In the end, I’m not sure quite what to make of the results.    No doubt, the questions could be asked, and framed, in ways that produced higher numbers in favour of reduced restrictions on recreational use, and I doubt that –  in any real sense – only 18 per cent of New Zealanders favour some liberalisation of recreational use.  But I’m still left a bit surprised that, even on the questions asked on this poll, the support numbers weren’t higher.

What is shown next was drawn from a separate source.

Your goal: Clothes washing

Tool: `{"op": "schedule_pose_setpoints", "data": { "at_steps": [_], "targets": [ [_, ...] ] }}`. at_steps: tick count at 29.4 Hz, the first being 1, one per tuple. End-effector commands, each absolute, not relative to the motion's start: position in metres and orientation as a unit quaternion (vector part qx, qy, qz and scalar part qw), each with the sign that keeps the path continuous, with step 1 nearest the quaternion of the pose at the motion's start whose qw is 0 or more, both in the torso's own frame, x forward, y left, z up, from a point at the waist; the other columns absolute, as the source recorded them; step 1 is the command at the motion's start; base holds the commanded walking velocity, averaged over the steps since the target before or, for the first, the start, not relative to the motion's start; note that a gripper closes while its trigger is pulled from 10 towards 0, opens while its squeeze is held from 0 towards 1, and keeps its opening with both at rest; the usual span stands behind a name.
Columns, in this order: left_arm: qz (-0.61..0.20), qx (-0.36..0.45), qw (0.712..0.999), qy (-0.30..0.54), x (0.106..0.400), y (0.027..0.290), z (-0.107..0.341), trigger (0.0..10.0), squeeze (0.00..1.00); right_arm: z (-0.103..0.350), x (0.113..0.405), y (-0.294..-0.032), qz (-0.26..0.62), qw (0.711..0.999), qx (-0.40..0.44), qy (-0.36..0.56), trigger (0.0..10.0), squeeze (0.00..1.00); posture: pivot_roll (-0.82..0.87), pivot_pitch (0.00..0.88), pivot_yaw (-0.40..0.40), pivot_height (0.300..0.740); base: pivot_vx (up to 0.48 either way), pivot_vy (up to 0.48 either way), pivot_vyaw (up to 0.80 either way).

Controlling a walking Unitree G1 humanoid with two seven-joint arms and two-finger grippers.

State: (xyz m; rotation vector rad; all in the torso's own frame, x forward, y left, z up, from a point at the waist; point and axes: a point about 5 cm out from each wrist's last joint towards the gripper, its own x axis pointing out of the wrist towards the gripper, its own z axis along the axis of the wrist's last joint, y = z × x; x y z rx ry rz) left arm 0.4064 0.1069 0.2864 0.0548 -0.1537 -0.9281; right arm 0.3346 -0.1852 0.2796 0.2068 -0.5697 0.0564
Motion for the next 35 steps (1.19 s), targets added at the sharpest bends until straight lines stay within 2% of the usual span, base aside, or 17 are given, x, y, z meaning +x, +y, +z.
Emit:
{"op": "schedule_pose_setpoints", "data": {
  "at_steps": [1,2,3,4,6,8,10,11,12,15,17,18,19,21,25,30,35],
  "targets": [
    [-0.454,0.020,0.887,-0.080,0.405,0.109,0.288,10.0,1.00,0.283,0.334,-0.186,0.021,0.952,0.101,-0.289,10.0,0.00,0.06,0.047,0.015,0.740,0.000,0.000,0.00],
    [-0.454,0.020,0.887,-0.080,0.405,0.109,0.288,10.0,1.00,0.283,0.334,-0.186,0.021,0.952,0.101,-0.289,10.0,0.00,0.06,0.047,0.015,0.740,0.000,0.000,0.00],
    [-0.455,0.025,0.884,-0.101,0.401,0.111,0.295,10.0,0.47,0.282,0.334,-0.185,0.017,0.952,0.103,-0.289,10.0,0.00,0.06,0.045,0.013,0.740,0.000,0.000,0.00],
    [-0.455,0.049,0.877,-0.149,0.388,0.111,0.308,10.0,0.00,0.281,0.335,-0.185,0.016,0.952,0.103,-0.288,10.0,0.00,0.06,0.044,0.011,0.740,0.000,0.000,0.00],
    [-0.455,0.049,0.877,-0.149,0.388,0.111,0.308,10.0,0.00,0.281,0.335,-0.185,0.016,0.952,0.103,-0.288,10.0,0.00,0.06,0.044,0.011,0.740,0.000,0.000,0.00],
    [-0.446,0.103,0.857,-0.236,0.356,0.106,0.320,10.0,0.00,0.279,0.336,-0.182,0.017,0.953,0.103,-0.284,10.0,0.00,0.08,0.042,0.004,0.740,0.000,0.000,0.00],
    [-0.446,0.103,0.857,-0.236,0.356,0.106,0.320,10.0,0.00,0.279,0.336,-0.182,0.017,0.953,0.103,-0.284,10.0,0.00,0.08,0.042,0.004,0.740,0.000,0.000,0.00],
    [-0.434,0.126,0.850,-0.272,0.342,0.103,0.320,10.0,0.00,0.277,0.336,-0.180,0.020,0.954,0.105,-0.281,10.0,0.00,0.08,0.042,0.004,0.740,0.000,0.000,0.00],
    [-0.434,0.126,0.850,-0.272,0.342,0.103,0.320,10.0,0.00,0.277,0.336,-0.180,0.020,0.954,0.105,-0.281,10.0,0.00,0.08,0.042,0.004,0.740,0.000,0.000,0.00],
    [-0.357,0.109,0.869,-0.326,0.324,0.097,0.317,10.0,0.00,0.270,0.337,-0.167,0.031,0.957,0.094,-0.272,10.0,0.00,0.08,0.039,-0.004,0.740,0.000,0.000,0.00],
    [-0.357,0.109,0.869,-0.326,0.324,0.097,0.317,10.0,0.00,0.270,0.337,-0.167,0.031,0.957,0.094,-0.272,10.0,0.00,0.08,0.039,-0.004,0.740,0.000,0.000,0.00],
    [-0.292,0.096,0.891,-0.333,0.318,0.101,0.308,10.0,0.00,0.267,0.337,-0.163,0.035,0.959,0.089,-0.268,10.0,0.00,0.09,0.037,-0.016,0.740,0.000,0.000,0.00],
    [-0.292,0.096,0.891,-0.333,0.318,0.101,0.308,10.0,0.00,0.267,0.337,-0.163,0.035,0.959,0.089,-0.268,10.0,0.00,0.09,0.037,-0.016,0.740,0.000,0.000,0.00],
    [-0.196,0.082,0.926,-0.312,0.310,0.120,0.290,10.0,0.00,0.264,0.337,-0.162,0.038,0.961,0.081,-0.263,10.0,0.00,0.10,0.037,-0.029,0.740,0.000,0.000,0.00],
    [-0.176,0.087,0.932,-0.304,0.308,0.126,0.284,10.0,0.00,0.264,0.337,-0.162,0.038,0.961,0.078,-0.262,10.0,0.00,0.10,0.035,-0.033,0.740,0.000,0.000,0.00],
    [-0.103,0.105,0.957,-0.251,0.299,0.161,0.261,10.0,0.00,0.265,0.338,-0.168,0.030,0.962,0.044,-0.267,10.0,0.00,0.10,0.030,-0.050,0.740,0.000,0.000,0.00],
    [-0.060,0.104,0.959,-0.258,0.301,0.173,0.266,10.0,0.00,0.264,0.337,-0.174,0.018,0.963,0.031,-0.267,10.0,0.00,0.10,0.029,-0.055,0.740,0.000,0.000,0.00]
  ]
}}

Perhaps the result of next year’s referendum really will depend a lot on the specific question asked.  It would be good if, before long, the government were to give us some specifics on that, and on the whole associated regulatory or tax regime they are proposing.

 

 

Reforming housing/land, and compensating some losers

There seem to have been more than a few people on the left pretty deeply disillusioned with the Prime Minister after she walked away from the possibility of a capital gains tax, not just now (when the parliamentary votes for it probably couldn’t be found) but at any future time while she is Labour leader.    Some parallels are drawn with John Key ruling out doing anything about raising the age for New Zealand Superannuation while he was leader –  an important difference perhaps being that Key had never evinced any enthusiasm for such a policy, only to recant, let alone been the leader who put the issue back on the table.     Perhaps something closer was Key’s refusal to use whatever “political capital” he had to do anything much useful around economic reform.  But, again, despite occasional encouraging rhetoric while in Opposition, no one ever really thought Key was someone who would rock the boat, or was that bothered about doing useful longer-term stuff, as opposed to holding office and managing events as they arose).  Some, perhaps, thought Ardern was different.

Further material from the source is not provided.